# ChrF: character n-gram F-score for automatic MT evaluation 論文導讀
### 先備知識:統計學 F-score
$F-score = \Large{(1+\beta^2)precision\times recall \over \beta^2precision +recall}$
$\beta$ 可以是arbitrary的parameter,default的F-score通常會將$\beta$ 設為1,亦即同時參照precision和recall:
$F1-score = 2\Large{precision\times recall \over precision +recall}$
Precsion:判斷為真,事實上為真的比例
$Recall = \large{TP \over TP+FP}\small=+P$
Recall:事實上為真,但被判斷為真的比例
$Recall = \large{TP \over TP+FN}$
Reference: [Wikipedia](https://en.wikipedia.org/wiki/F-score)
### ChrF score
$ChrF\beta = (1+\beta^2)\Large{chrP\times chrR \over \beta^2 \cdot chrP +chrR}$
- $chrP$
預測句子中的所有$n-gram$同時也在參照正確句子中的百分比。
- $chrR$
參照正確句子中的所有$n-gram$同時也在預測句子中的百分比。
**ChrF與BLEU最大的不同,在於ChrF考慮的是character level的N-gram而BLEU考慮word level的N-gram。
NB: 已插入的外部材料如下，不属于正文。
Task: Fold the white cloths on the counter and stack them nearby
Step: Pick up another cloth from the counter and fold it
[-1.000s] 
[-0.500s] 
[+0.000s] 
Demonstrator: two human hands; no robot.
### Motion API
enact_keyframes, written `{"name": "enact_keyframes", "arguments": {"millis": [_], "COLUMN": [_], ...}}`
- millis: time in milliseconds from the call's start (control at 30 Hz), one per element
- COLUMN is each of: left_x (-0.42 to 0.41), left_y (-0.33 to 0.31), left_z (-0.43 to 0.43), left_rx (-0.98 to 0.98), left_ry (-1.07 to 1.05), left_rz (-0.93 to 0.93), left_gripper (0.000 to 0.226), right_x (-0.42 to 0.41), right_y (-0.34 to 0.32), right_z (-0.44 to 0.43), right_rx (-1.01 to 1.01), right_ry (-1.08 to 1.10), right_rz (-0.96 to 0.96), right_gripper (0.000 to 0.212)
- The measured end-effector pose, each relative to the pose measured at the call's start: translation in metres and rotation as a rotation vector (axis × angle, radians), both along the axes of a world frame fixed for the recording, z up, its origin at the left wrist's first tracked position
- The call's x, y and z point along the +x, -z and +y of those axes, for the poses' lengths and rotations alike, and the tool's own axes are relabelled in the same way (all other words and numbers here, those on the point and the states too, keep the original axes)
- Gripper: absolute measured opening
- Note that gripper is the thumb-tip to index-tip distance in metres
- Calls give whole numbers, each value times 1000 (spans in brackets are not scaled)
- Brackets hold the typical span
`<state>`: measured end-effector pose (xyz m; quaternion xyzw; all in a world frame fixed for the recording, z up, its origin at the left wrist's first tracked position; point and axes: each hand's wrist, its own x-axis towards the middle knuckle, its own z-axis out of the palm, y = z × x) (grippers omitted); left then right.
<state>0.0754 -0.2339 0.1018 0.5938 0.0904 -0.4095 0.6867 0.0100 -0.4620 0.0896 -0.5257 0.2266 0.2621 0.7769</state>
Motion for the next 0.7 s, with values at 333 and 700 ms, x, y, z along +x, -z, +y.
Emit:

**

論文提及word level最好的$n$ 是 $4$,考量過其他matrics如MTERATER使用$n = 10$,BEER 使用$n = 6$和經過驗證WMT12/13/14(Workshop on Machine Translation)的資料集中的句子中每個字的平均長度,他們得到$n = 6$與人工評分(human ranking)會有最好的相關性,因此採用$6-gram$。
**此外,經過實驗,將字間的空格納入n元(n-gram)考量並不會提升相關性,因此捨棄字間空格。**
### 舉例來說
**Reference Sentence: The cat is running there.
Hypothesis Sentence: A cat is running.**
如果$n=6$:
**Reference的所有6-gram:**
"Thecat", "hecati", "ecatis", "==catisr==", "==atisru==", "==tisrun==", "==isrunn==", "==srunni==", "==runnin==", "==unning==", "nningt", "ningth", "ingthe", "ngther","gthere"
**Hypothesis的所有6-gram:**
"Acatis", "==catisr==", "==atisru==", "==tisrun==", "==isrunn==", "==srunni==", "==runnin==", "==unning=="
有==螢光註記==的是有對應出現在Reference和Hypothesis的N-gram,因此可以計算:
$chrP = \Large{7 \over 8}$
$chrR = \Large{7 \over 15}$
設$\beta=1$
$ChrF1 = 2\times\Large{{7 \over 8}\times {7 \over 15} \over {7 \over 8}+{7 \over 15}}\small\approx60.87$ (%)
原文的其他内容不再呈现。